25/08/2011

É possível compreender o caos?

Theotônio dos Santos. Artigo tirado de aqui. O artigo original pode ler-se no Blog de Theotonio dos Santos.

A desproporcional intervenção fiscal do governo estadunidense para salvar o sistema financeiro atual é similar à intervenção do Japão no começo da década de 1990 para salvar os absolutamente inúteis bancos japoneses. Ela é pior ainda porque os Estados Unidos, além de transferir recursos colossais para o sistema financeiro quase tão inútil como o japonês, tem gastos insustentáveis como as guerras sucessivas e como as "prevenções" de guerras megalomaníacas que pretendem submeter todo o planeta ao seu domínio. O artigo é de Theotonio dos Santos.

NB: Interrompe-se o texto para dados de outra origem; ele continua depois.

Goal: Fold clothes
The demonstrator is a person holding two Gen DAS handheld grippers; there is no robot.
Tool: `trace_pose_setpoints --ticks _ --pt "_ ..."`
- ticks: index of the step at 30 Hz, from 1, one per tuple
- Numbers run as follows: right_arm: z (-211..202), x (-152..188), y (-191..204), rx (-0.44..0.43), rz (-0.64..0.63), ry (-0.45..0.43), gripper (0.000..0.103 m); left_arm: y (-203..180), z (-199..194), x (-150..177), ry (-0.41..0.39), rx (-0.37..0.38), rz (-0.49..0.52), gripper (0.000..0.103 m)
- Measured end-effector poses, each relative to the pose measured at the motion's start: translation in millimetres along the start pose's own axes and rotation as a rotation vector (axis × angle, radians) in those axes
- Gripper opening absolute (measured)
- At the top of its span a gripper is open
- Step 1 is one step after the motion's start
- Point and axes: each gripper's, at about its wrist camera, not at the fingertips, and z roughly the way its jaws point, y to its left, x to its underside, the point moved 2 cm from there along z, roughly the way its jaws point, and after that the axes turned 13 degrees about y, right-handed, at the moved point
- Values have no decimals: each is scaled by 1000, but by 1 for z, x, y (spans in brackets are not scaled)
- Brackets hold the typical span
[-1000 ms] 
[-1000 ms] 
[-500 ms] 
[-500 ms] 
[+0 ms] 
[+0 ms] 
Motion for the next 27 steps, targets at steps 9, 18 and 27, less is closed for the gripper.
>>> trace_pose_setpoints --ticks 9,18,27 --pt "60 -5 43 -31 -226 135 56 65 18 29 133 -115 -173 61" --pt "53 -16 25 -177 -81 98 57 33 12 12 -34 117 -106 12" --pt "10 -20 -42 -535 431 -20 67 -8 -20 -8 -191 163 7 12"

Venho discutindo com Immanuel (Wallerstein) e um grupo de colegas há muitos anos sobre esta situação que prevíamos, baseados não somente nos ciclos longos de Kondratiev. Temos contudo que ter claro alguns pontos que ainda resultam polêmicos, mesmo dentro do nosso grupo de estudiosos do sistema mundial. É necessário destacar duas coisas.

Primeiro, não estamos numa fase desfavorável do ciclo longo, estamos no meio de um período de crescimento. Isto explica que apesar das dimensões colossais da crise da especulação financeira internacional, continua havendo crescimento da economia mundial. Este ciclo positivo deverá esgotar-se em aproximadamente 10 anos quando deveremos substituir o atual padrão tecnológico mundial por um novo paradigma cuja introdução exigirá uma destruição massiva de grande parte da estrutura econômica mundial e das várias estruturas nacionais. Neste momento, a crise atual parecerá uma brincadeira e a idéia de caos que maneja Immanuel se aproximará bastante da realidade deste novo período.

Segundo, a desproporcional intervenção fiscal do governo estadunidense para salvar o sistema financeiro atual é similar à intervenção do Japão no começo da década de 1990 para salvar os absolutamente inúteis bancos japoneses. Ela é pior ainda porque os Estados Unidos, além de transferir recursos colossais para o sistema financeiro quase tão inútil como o japonês, tem gastos insustentáveis como as guerras sucessivas e como as "prevenções" de guerras megalomaníacas que pretendem submeter todo o planeta ao seu domínio.

Logo, os Estados Unidos não podem mais situar-se como o grande "puxador da economia mundial", como vem ocorrendo já nos últimos 10 anos. Deverá ter um crescimento medíocre junto com a Europa. Apesar de que esta poderia ter melhor situação se assumisse seu destino euro-asiático e abrisse suas economias,sociedades e cultura para uma audaz aproximação com a Rússia, a China e a Índia. E ao mesmo tempo, apoiasse o sul da Europa para ligar-se fortemente com a Turquia, com todo o Oriente Médio, a África e a América Latina. Abaixo o Atlantismo que destrói a Europa!

Quanto aos chineses, não têm outro caminho que usar seus dólares e mesmo seus títulos da dívida norteamericana para adquirir empresas em toda a economia ocidental utilizando os fundos soberanos que já têm e os novos que pensam criar. Seu destino é converter-se na principal força econômica ( e financeira) do capitalismo mundial.

Valha capacidade de teoria econômica não ortodoxa para compreender estas realidades e atuar sobre elas. Feliz ou infelizmente o capitalismo de estado da China e de grande parte do chamado Terceiro Mundo deverão dirigir a economia mundial a partir de um período muito curto. Estamos em plena transição para esta nova fase.

Lutemos para que esse capitalismo de Estado esteja submetido a forças democráticas (isto é, as maiorias sociais e não as "elites" antidemocráticas ocidentais, apesar de seus discursos liberais).

Lutemos para encontrar regimes políticos que permitam este diálogo constante entre os Estados e os povos. As formas de representação eleitoral usadas no Ocidente estão em plena degradação com um descontentamento de massas colossal, pois os grandes movimentos de massa do momento não são as rebeliões árabes e sim a ocupação das ruas européias pelos grandes protestos populares.

Não estranhem o fato de que as notícias monitoradas pela grande imprensa internacional não lhes deixem visualizar esta imagem. Há toda uma nova agenda a ser desenvolvida nesta nova situação histórica. A América Latina está fazendo um esforço muito positivo nesta direção. Ela inclui uma drástica reforma dos meios de comunicação e uma maior comunicação Sul/Sul. Temos que pensar com energia, audácia e criatividade. Inmanuel Wallerstein é um dos poucos que está nesta trincheira.